Таисия отвела глаза. Сравнение с женой покойной было неловким, но искренним. Она чувствовала, что Ефим не ищет в ней замены — он просто хочет быть рядом.
Согреть, накормить, защитить. Того самого — простого, надёжного — ей так не хватало в последнее время.
— Приходите завтра к вечеру, — сказала она, сама удивившись своей смелости.
— Я борща сварю. У Марьи Ильиничны.
Он просиял, закивал, чуть не сшиб калитку и убежал, спотыкаясь. А она стояла и смотрела ему вслед, и в груди разливалось что-то тёплое, похожее на надежду.
****
В тот же вечер Таисия задержалась в прачечной — доглаживала бельё для заказчика, который обещал заплатить втридорога. Солнце уже садилось, длинные тени легли на двор, где на верёвках сохли простыни, похожие на привидений. Она сняла последнюю, сложила, хотела идти домой — и вдруг увидела его.
Гришка стоял у ворот.
Она узнала его сразу — по высокой фигуре, по кучерявой голове, по тому, как он сутулился и прятал руки в карманы. Он был не один — рядом топтался какой-то мальчишка, видимо, посыльный. Гришка смотрел на неё и не решался подойти.
Таисия замерла. Простыня выпала из рук.
— Чего тебе? — спросила она глухо.
Он сделал несколько шагов, остановился в трёх метрах.
— Тася, — сказал он хрипло, — я узнать... как ты?
— Хорошо, — ответила она, скрестив руки на груди. — Ты как?
— Плохо, — он усмехнулся, но усмешка вышла кривой. — Варвара уехала. Я один. Работаю. Пью иногда.
— Не пей.
— Не буду, — пообещал он, и она почти поверила. — Тася, я пришёл... прощения просить. За всё. Что не уберёг. Что... что с Варварой. Что червяк во мне. Что ты ушла.
Она молчала, глядя куда-то мимо него — на простыни, которые колыхались на ветру, как большие белые крылья.

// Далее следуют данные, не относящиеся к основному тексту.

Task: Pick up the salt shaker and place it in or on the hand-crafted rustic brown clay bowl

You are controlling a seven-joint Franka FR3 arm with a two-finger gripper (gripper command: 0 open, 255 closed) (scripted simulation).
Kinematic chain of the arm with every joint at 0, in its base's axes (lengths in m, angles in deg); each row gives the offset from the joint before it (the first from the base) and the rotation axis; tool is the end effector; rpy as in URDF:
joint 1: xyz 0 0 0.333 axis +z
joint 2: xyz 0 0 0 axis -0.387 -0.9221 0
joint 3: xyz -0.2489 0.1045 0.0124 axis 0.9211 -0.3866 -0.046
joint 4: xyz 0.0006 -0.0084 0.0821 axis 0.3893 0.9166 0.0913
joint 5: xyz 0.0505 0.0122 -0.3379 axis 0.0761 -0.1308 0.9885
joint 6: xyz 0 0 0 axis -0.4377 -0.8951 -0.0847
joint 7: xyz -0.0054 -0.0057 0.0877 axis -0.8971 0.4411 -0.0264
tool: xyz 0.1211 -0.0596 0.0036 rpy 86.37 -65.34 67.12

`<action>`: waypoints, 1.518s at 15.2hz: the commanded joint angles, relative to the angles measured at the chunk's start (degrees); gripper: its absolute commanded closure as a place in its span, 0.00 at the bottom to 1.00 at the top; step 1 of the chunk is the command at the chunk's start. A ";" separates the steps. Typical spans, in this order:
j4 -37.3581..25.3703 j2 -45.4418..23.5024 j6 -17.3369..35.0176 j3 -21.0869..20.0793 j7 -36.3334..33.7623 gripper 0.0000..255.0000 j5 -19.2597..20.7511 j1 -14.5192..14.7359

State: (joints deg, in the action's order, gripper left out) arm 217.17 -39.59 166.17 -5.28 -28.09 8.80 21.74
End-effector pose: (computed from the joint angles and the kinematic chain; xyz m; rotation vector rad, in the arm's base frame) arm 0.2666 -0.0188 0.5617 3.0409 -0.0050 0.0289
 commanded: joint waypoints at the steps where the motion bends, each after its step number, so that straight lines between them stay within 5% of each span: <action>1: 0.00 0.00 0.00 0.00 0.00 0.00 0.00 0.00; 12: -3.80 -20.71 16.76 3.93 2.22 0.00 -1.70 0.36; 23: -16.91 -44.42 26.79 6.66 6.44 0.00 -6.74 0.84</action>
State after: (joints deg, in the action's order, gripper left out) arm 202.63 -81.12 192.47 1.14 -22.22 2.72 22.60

— Прощаю, — сказала наконец. — Давно. Но это ничего не меняет.
— А что может изменить? — спросил он.
— Ничего. Время ушло. Я уже не та, Гриша. И ты не тот. И любви нашей нет. Осталась только память о ней.
А память — она не согревает.
Он шагнул к ней, протянул руку. Она отступила.
— Не надо. Не трогай. Я теперь... я, может, за другого пойду.
Его лицо перекосило.
— За кого?
— За Ефима. Бакалейщик он. Добрый. Детей двое. Вдовый. Сватается.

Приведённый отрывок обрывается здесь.